__PROBLEM DETAILS__: Once the pictures are removed, restate the listing word for word.

__RAW DATA__:

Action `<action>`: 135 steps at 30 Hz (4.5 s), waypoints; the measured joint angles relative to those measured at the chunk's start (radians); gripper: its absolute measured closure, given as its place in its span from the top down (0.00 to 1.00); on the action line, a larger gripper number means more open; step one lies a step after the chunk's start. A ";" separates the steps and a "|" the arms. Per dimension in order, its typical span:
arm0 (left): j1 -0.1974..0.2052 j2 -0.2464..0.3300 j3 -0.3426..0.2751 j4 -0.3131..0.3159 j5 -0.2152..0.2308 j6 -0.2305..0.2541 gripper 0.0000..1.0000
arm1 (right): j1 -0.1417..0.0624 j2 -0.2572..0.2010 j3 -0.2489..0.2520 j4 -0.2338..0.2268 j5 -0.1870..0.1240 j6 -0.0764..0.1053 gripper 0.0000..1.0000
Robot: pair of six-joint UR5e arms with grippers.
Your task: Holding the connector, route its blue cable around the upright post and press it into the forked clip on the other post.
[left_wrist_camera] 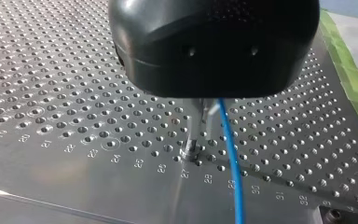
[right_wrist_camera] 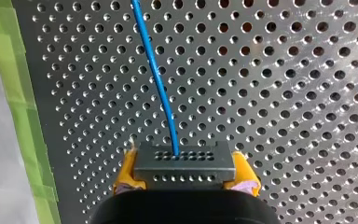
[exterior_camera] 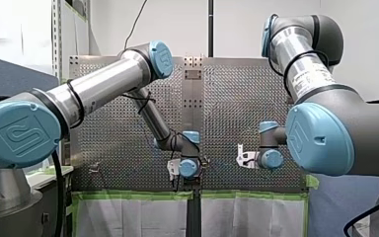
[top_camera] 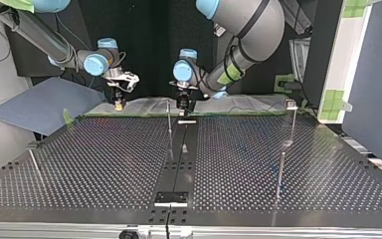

__EXERCISE OUTPUT__:
Action `<action>`: 135 steps at 30 Hz (4.5 s), waypoints; the measured joint angles relative to those measured at the chunk's start (radians); gripper: its absolute measured closure, given as its place in its span from the top down (0.00 to 1.00); on the action line, a larger gripper number means more open; step one lies a step after the chunk's start. A ";" separates the steps and a "|" the arms. Per dimension in order, its typical span:
arm0 (left): j1 -0.1974..0.2052 j2 -0.2464..0.3300 j3 -0.3426..0.2751 j4 -0.3131..0.3159 j5 -0.2152..0.2308 j6 -0.2305..0.2541 gripper 0.0000..1.0000
arm1 (right): j1 -0.1417..0.0624 j2 -0.2572..0.2010 j3 -0.2489..0.2520 j4 -0.2338..0.2268 j5 -0.1870..0.1240 j6 -0.0764..0.1053 gripper 0.0000..1.0000
Robot: pair of six-joint UR5e arms with grippers.
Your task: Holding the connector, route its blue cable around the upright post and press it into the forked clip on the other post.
[left_wrist_camera] 
[right_wrist_camera] 
[exterior_camera] 
[top_camera] 

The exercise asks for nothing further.